The officers found five grams of marijuana in an ash tray located on the coffee table in the living room, 54 grams in a cup inside the refrigerator, 826 grams in a beer dispenser in the kitchen, some in a coffee cup in the cabinet, several bags of seeds in the garage, a container of seeds in a kitchen cabinet and some more seeds were found in the family room at the bar.
In addition, a Suffolk County Criminal Lawyer said the search also turned up numerous paraphernalia including a mirror, strainer, razor, plastic bags, rolling papers, surgical clips, pipes, spoons, funnels, and a bottle of manitol, hashish, and 150 milligrams of PCP.
The state presented a prima facie case of constructive possession based on the fact that the defendant owned the home where the marijuana and drug paraphernalia were found. The situation at the home was not one where the three people shared the home as co-tenants or were roommates with equal rights. In this particular case the appellant owned the home outright and happened to have two people living with him. This leaves no doubt that the appellant had control over the premises.

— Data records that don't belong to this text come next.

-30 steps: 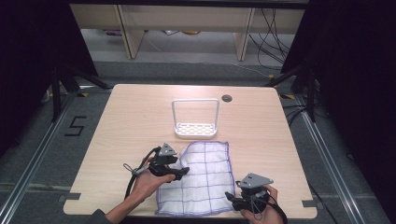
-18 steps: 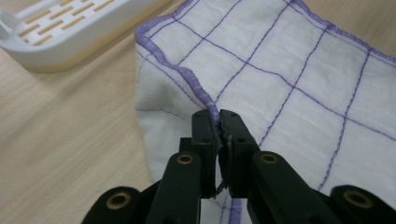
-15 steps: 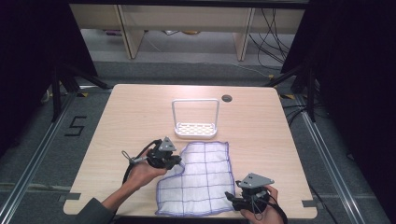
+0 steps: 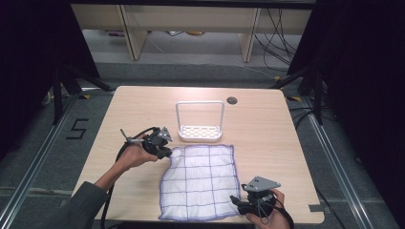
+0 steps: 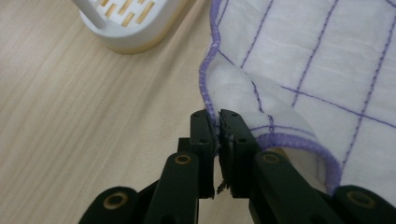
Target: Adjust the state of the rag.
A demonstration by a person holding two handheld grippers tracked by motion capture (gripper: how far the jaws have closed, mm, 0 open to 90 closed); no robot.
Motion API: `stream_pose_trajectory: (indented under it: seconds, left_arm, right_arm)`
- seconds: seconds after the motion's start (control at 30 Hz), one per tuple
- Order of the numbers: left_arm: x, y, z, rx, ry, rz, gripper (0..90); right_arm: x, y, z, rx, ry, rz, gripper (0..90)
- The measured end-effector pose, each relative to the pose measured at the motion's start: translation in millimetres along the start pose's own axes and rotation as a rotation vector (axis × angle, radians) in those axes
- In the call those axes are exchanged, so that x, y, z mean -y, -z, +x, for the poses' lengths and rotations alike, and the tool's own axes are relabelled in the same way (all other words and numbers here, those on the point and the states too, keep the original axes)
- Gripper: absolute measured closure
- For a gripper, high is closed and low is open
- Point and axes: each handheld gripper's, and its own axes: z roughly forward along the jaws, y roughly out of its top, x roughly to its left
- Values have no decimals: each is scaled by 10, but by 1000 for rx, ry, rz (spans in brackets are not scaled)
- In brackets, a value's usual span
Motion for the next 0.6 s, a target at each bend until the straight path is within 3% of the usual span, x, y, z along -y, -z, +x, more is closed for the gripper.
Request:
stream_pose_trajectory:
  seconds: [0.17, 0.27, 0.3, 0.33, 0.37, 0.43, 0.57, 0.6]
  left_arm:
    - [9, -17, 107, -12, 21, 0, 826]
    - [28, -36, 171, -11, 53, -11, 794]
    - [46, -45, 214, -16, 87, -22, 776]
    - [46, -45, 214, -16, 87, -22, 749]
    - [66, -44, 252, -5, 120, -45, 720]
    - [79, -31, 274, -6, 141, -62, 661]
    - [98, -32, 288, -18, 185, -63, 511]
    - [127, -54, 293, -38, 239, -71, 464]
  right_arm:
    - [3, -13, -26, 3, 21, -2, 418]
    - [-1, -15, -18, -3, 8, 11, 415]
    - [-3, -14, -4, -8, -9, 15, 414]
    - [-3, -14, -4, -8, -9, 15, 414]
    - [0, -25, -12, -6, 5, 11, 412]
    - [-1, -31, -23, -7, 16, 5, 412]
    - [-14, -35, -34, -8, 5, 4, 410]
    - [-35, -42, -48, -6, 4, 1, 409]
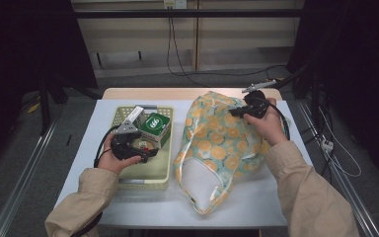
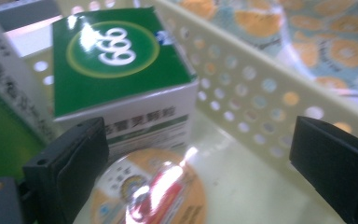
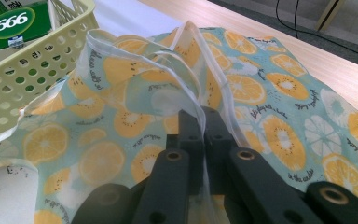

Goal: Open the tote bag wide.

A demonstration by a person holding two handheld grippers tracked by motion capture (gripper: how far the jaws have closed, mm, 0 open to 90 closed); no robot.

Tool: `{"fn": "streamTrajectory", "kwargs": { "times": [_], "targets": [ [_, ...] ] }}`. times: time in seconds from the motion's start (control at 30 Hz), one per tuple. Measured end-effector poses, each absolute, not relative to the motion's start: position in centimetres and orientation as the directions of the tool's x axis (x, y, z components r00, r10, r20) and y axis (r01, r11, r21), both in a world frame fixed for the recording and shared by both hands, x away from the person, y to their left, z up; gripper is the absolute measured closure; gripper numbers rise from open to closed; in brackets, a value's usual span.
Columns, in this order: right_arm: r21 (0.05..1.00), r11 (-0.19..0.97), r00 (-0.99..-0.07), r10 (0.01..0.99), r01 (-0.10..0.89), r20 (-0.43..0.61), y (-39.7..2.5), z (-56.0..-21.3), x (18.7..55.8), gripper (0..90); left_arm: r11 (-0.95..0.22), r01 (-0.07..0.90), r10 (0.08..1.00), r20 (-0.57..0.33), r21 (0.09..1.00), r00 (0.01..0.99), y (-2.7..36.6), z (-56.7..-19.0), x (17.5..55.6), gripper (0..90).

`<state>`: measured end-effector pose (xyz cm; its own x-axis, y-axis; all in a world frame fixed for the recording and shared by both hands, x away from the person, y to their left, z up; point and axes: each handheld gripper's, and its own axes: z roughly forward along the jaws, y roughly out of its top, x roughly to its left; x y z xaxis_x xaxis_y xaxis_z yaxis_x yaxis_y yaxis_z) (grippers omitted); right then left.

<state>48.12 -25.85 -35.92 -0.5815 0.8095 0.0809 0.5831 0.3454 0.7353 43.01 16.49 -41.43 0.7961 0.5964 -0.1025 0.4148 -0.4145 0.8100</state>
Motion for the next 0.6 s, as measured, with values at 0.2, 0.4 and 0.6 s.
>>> {"fn": "streamTrajectory", "kwargs": {
  "times": [0.2,0.4,0.6],
  "targets": [
    [0.733,0.345,-0.583,0.808,0.586,0.085,-25.8,-36.0,48.1,89.1,-0.437,0.422,0.597,-0.095,0.795,0.796,15.6,-41.6,43.1,5.0],
    [0.734,0.346,-0.585,0.806,0.584,0.086,-25.8,-36.2,48.1,89.1,-0.436,0.476,0.650,-0.098,0.763,0.754,16.0,-42.3,43.6,5.2],
    [0.732,0.347,-0.590,0.803,0.586,0.091,-25.7,-36.3,48.1,89.1,-0.475,0.495,0.672,-0.063,0.727,0.738,15.9,-42.9,44.2,5.6]
  ]
}}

Case Discussion and Decision
The court concludes that with all of the evidence that was found within the home it is sufficient to uphold the conviction of the appellant as made by the jury. However, there is still some question in this case that involves the issue of joint occupancy.
The question is should the owner be convicted of constructive possession in a case where illegal drugs are discovered in plain view and the premise is occupied by more than one person. The other question is whether or not each person that occupies the home should be convicted of constructive possession.
In this particular case the court finds that there has been sufficient evidence to show that the appellant was aware of the drugs inside his home and for this reason the court is confirming the judgment and the sentence that were made by the trial court.